===== Data below =====

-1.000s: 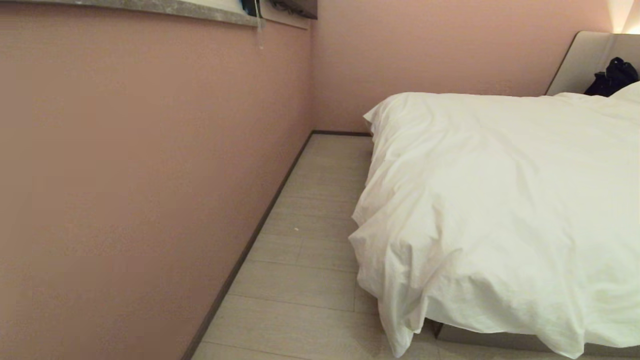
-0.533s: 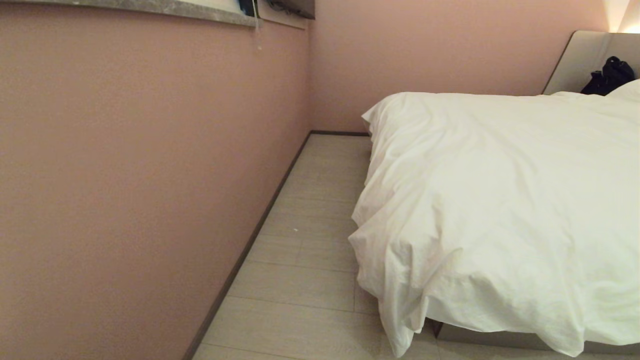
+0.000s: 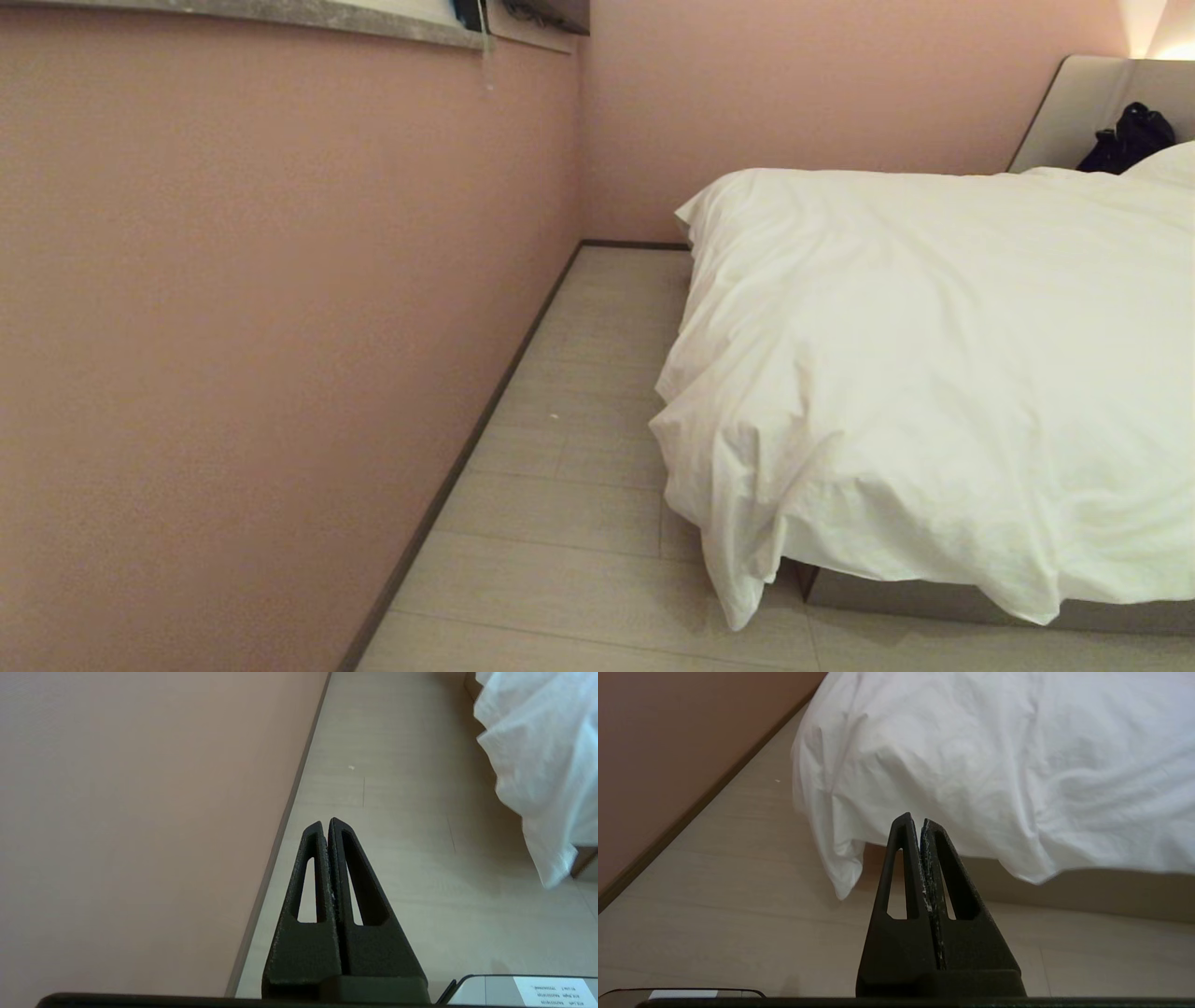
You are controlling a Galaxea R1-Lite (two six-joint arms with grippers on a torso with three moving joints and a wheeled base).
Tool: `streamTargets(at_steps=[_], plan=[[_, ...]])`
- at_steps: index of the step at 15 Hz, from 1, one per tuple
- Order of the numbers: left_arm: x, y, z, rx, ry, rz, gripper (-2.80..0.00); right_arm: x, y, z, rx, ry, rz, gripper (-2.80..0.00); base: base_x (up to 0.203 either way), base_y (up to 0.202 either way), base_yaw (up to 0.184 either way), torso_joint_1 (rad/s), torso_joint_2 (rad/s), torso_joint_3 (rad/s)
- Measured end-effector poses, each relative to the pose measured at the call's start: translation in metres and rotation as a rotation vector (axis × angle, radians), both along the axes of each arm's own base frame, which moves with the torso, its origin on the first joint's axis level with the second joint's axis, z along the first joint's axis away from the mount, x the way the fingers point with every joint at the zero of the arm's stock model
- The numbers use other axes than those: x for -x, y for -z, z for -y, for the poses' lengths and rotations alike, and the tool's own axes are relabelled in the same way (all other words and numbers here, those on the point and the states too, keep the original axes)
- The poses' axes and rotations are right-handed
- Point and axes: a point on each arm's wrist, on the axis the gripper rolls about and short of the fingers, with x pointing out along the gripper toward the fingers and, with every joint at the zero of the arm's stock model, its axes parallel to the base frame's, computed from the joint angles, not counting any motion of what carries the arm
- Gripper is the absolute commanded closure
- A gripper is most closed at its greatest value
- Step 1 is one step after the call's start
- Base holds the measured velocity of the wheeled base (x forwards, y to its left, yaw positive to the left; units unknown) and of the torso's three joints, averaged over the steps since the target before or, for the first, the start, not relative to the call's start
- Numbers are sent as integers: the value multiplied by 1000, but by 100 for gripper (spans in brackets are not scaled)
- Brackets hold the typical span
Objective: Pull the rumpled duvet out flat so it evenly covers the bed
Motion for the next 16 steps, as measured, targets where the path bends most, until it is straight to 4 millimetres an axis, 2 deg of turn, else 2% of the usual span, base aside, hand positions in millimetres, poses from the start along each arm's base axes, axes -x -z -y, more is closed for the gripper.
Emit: streamTargets(at_steps=[11, 16], plan=[[0, 0, 0, -1, 2, 1, 0, 0, 0, 0, 0, 0, 0, 0, -188, 0, 1, 1, 3, 3], [0, 0, 0, 5, 1, 0, 0, 0, 0, 0, 0, 0, 0, 0, -12, 0, -1, -1, -1, 0]])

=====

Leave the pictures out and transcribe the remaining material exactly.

### Completed task
-1.000s: 
-0.533s: 
+0.000s: 
You are controlling a Galaxea R1-Lite (two six-joint arms with grippers on a torso with three moving joints and a wheeled base).
Tool: `streamTargets(at_steps=[_], plan=[[_, ...]])`
- at_steps: index of the step at 15 Hz, from 1, one per tuple
- Order of the numbers: left_arm: x, y, z, rx, ry, rz, gripper (-2.80..0.00); right_arm: x, y, z, rx, ry, rz, gripper (-2.80..0.00); base: base_x (up to 0.203 either way), base_y (up to 0.202 either way), base_yaw (up to 0.184 either way), torso_joint_1 (rad/s), torso_joint_2 (rad/s), torso_joint_3 (rad/s)
- Measured end-effector poses, each relative to the pose measured at the call's start: translation in metres and rotation as a rotation vector (axis × angle, radians), both along the axes of each arm's own base frame, which moves with the torso, its origin on the first joint's axis level with the second joint's axis, z along the first joint's axis away from the mount, x the way the fingers point with every joint at the zero of the arm's stock model
- The numbers use other axes than those: x for -x, y for -z, z for -y, for the poses' lengths and rotations alike, and the tool's own axes are relabelled in the same way (all other words and numbers here, those on the point and the states too, keep the original axes)
- The poses' axes and rotations are right-handed
- Point and axes: a point on each arm's wrist, on the axis the gripper rolls about and short of the fingers, with x pointing out along the gripper toward the fingers and, with every joint at the zero of the arm's stock model, its axes parallel to the base frame's, computed from the joint angles, not counting any motion of what carries the arm
- Gripper is the absolute commanded closure
- A gripper is most closed at its greatest value
- Step 1 is one step after the call's start
- Base holds the measured velocity of the wheeled base (x forwards, y to its left, yaw positive to the left; units unknown) and of the torso's three joints, averaged over the steps since the target before or, for the first, the start, not relative to the call's start
- Numbers are sent as integers: the value multiplied by 1000, but by 100 for gripper (spans in brackets are not scaled)
- Brackets hold the typical span
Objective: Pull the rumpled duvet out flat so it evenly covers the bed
Motion for the next 16 steps, as measured, targets where the path bends most, until it is straight to 4 millimetres an axis, 2 deg of turn, else 2% of the usual span, base aside, hand positions in millimetres, poses from the start along each arm's base axes, axes -x -z -y, more is closed for the gripper.
Emit: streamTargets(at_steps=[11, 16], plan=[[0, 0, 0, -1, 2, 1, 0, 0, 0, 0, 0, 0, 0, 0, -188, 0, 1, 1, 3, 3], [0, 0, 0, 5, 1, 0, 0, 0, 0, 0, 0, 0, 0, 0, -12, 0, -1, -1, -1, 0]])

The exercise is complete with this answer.